# Expenses of Cruising?



## TSOJOURNER (Dec 16, 1999)

Hey all...
I wanted to post a query (I hope this is the right place to do it). I am totally new to sailing but my ultimate goal is to ditch the land life (call it retirement I guess).
Trying to plan ahead to making this change I was wondering what costs people usually run into once they have started their cruise.
Insurance? Slip fees? Common maintenance and consumables costs? That kind of thing.
Oh...and unexpected costs--what was the most money you had to spend on emergency repairs etc. The more info the better!
Thanks!
Dave


----------



## sander06 (Sep 18, 2003)

Google this one. There is a ton of info on the internet about the cost of crusing.
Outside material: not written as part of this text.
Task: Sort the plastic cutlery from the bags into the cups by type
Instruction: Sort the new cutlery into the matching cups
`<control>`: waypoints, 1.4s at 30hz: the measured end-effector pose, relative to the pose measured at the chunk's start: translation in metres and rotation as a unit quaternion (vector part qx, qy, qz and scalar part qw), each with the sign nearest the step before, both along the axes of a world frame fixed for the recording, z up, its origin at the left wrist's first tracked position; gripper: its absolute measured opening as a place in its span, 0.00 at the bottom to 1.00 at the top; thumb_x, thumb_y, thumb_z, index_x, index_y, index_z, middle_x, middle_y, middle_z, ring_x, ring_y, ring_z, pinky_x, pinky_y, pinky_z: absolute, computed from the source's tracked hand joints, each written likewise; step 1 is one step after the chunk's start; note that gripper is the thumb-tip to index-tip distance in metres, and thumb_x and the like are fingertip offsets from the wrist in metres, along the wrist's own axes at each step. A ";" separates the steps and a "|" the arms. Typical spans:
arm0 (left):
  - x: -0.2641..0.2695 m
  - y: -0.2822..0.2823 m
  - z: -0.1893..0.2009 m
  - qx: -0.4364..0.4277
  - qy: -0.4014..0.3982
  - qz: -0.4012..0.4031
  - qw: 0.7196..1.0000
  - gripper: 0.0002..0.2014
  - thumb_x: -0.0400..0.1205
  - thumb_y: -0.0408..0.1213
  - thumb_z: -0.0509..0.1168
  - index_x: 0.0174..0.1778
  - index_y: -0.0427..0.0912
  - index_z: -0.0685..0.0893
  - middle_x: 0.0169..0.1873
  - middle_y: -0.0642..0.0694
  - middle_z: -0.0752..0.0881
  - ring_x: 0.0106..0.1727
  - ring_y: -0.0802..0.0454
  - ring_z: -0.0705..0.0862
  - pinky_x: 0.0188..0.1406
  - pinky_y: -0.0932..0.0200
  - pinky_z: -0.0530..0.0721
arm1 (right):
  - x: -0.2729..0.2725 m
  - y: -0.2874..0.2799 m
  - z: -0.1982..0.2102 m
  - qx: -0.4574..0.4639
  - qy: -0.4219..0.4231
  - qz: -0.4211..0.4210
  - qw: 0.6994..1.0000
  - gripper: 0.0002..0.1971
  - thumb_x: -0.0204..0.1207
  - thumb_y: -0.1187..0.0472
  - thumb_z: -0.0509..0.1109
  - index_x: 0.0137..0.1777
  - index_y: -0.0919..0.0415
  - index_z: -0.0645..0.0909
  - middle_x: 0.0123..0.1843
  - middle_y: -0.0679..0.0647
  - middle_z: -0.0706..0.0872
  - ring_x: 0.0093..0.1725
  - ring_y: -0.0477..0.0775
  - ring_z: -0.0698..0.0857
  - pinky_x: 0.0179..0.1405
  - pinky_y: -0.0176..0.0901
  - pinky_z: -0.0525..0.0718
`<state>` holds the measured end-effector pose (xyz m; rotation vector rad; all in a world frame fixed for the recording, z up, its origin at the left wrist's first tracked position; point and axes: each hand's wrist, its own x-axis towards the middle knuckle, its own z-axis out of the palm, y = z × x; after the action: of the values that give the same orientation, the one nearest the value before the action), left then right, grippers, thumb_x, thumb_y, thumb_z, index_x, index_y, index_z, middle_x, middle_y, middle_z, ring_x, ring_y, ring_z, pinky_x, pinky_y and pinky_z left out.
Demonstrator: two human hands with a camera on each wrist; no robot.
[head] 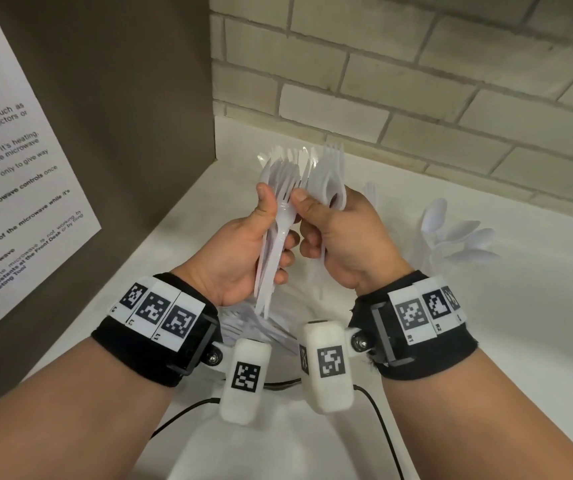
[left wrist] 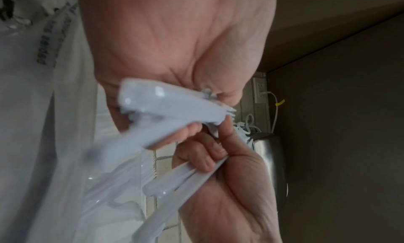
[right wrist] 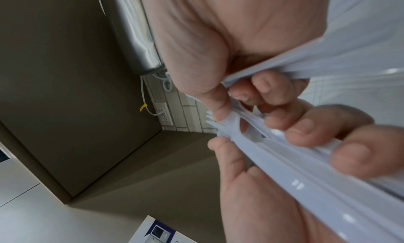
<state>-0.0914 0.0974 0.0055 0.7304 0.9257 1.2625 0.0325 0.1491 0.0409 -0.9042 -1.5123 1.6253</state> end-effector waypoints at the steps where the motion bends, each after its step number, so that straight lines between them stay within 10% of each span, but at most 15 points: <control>1: 0.000 0.000 -0.001 0.002 -0.001 -0.002 1.000 0.29 0.72 0.68 0.57 0.48 0.44 0.82 0.30 0.47 0.74 0.28 0.53 0.72 0.25 0.59 0.73 | 0.002 0.001 -0.001 0.000 0.005 -0.001 1.000 0.05 0.83 0.65 0.65 0.46 0.63 0.81 0.25 0.48 0.82 0.19 0.46 0.73 0.20 0.38 0.67; 13: 0.005 -0.005 0.002 0.051 0.004 -0.037 0.998 0.29 0.77 0.58 0.54 0.60 0.34 0.78 0.38 0.43 0.89 0.36 0.49 0.86 0.34 0.57 0.86 | 0.014 0.005 -0.010 -0.063 0.158 -0.053 0.984 0.06 0.79 0.62 0.67 0.45 0.63 0.84 0.39 0.58 0.89 0.39 0.58 0.81 0.24 0.39 0.70; 18: 0.000 -0.001 -0.006 0.018 0.012 -0.001 1.000 0.25 0.75 0.58 0.63 0.52 0.38 0.76 0.34 0.44 0.79 0.35 0.44 0.86 0.54 0.35 0.86 | 0.021 0.016 0.003 -0.007 0.137 -0.148 0.979 0.05 0.82 0.63 0.66 0.46 0.63 0.81 0.34 0.54 0.85 0.35 0.54 0.88 0.35 0.47 0.83; 23: 0.003 -0.004 -0.005 0.026 0.108 0.026 0.993 0.26 0.73 0.63 0.61 0.53 0.43 0.77 0.30 0.50 0.72 0.24 0.56 0.70 0.22 0.60 0.76 | 0.025 0.019 0.010 0.072 0.045 -0.179 0.980 0.09 0.85 0.61 0.61 0.60 0.67 0.73 0.43 0.60 0.82 0.23 0.59 0.86 0.28 0.55 0.89; 29: 0.002 -0.004 -0.007 0.115 0.278 0.064 0.952 0.10 0.79 0.47 0.70 0.46 0.47 0.78 0.23 0.55 0.74 0.22 0.54 0.69 0.24 0.58 0.73 | 0.030 0.020 0.009 0.117 -0.026 -0.185 0.975 0.08 0.83 0.58 0.66 0.57 0.62 0.75 0.35 0.59 0.85 0.21 0.51 0.75 0.21 0.41 0.76; 36: -0.003 -0.005 -0.007 0.107 0.059 -0.067 0.990 0.13 0.82 0.46 0.59 0.39 0.42 0.81 0.29 0.45 0.75 0.28 0.50 0.77 0.42 0.48 0.84 | 0.032 0.019 0.011 0.035 0.042 -0.100 0.994 0.05 0.80 0.65 0.69 0.43 0.58 0.81 0.34 0.54 0.83 0.22 0.51 0.74 0.29 0.46 0.81; 42: -0.009 -0.003 -0.009 0.073 -0.122 -0.212 0.967 0.16 0.78 0.52 0.69 0.40 0.41 0.81 0.24 0.49 0.73 0.18 0.59 0.70 0.20 0.62 0.68 | 0.032 0.017 0.010 -0.037 0.125 0.111 0.985 0.18 0.75 0.68 0.69 0.65 0.61 0.76 0.42 0.54 0.84 0.16 0.42 0.65 0.22 0.37 0.73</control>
<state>-0.1005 0.0948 -0.0039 0.8167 0.4465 1.0160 0.0646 0.1665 0.0510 -0.5572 -1.4230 1.8879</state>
The answer is usually "How much you got?".


----------



## ehmanta (Sep 12, 2006)

Have you searched this site for old responses to this?


----------



## SURV69 (Feb 2, 2008)

This could be an on-going conversation.

Any numbers in cruising might be meaningless, if you were going to spend a lot of time in Georgia, on the hook.

Numbers would be meaningless, if provisions almost doubled in price because of fuel costs.

My brother went "Thoreau", about 20 years ago. He got rid of almost everything he owned and had a ceremonyous(sp), burning of his other things.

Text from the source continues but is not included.